Disguised as her brother, Ying heads to the capital city, and discovers that the answer to finding who killed her father lies behind the walls of the prestigious Engineers Guild - the home of a past her father never wanted to talk about. With the help of an unlikely ally - Aogiya Ye-yang, a taciturn (but very handsome) young prince - Ying must navigate a world fraught with rules, challenges and politics she can barely grasp, let alone understand.

But to survive, she must fight to stay one step ahead of everyone. And when faced with the choice between doing what's right and what's necessary, Ying will have to decide if her revenge is truly worthwhile, if it means going against everything her father stood for...

Spilled Ink by Nadine Hashimi (Quill Tree Books)

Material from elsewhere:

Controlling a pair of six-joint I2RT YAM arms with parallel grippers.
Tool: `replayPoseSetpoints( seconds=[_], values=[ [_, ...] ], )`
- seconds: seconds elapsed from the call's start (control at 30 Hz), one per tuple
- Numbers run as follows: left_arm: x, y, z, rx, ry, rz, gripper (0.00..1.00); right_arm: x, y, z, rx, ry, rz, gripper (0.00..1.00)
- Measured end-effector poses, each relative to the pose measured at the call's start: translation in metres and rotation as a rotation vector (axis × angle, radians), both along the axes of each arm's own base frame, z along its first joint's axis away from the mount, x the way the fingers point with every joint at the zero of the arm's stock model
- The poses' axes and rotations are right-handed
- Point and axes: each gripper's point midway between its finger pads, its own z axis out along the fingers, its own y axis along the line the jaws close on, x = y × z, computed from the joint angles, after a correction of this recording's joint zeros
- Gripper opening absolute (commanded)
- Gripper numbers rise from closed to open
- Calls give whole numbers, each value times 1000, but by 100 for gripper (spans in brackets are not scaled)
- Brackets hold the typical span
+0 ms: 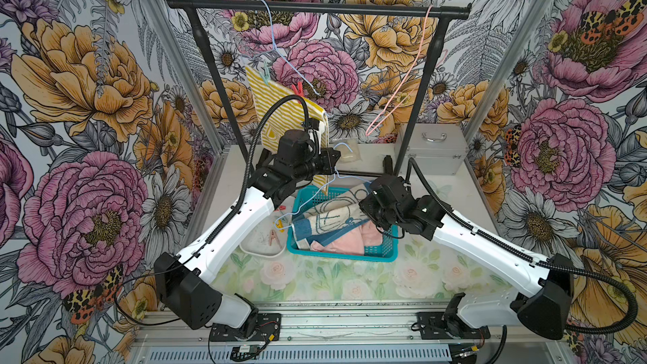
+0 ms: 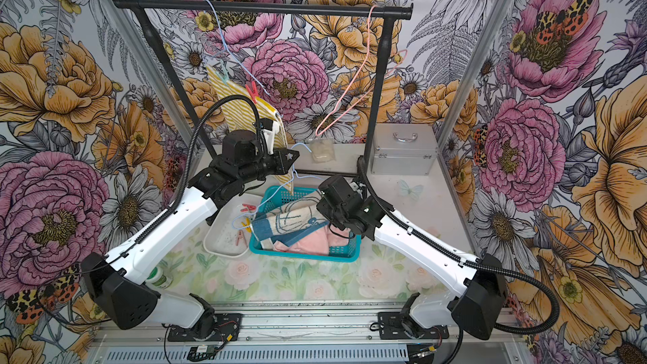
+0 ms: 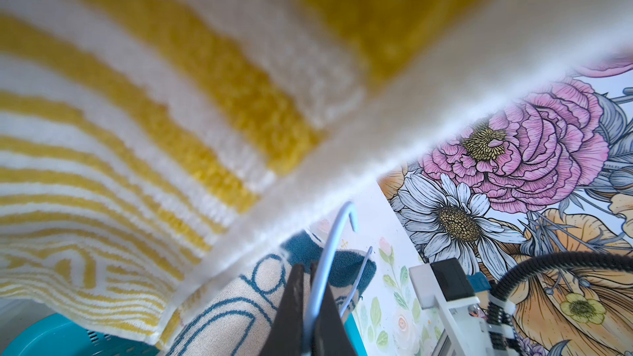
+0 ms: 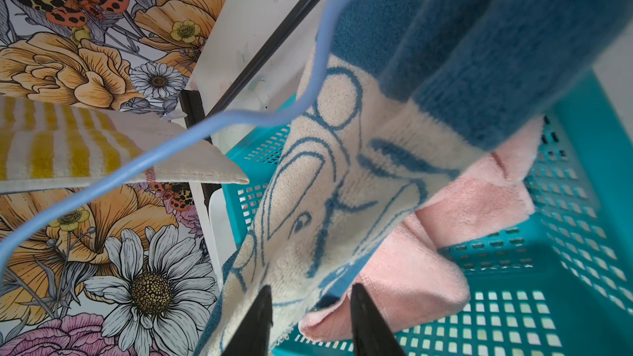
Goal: Remove the clothespins securing towels to the hanger
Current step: Remove the towel from the hanger.
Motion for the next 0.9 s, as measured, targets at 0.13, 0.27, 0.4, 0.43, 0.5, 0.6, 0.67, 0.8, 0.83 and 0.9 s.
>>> replayPoseSetpoints(
  seconds=[0.13,0.27,0.4,0.43,0.5,0.6,0.67,0.8,0.83,0.9],
  values=[
    [-3,-2,2,-2,-4,-7,0,1,1,-4,-8,6,1,30],
    [-5,-4,2,-2,-4,-14,0,2,3,-7,-13,11,1,28],
    [-7,-6,2,-3,-5,-20,0,3,2,-7,-17,6,-3,19],
    [-7,-7,3,-4,-6,-21,0,3,1,-7,-22,4,-1,16],
    [-8,-8,3,-4,-7,-23,0,4,1,-7,-25,0,-2,12],
    [-8,-8,3,-3,-7,-23,0,7,-2,-7,-29,-3,-11,7],
    [-9,-9,3,-3,-8,-25,0,9,-5,-7,-32,-5,-18,5],
    [-10,-10,4,-2,-10,-25,0,12,-8,-7,-37,-8,-27,0],
    [-11,-11,4,-2,-10,-26,0,12,-8,-7,-38,-9,-28,0],
    [-11,-10,4,-1,-12,-24,0,12,-9,-7,-44,-13,-24,0]
  ],
)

Bad Graces by Kyrie McCauley
(Katherine Tegan Books) - unclear if this is the final release date.


June 10th
Where Wolves Don't Die by Anton Treuer (Levine Querido)
Ezra Cloud hates living in Northeast Minneapolis. His father is a professor of their language, Ojibwe, at a local college, so they have to be there. But Ezra hates the dirty, polluted snow around them. He hates being away from the rez at Nigigoonsiminikaaning First Nation. And he hates the local bully in his neighborhood, Matt Schroeder, who terrorizes Ezra and his friend Nora George.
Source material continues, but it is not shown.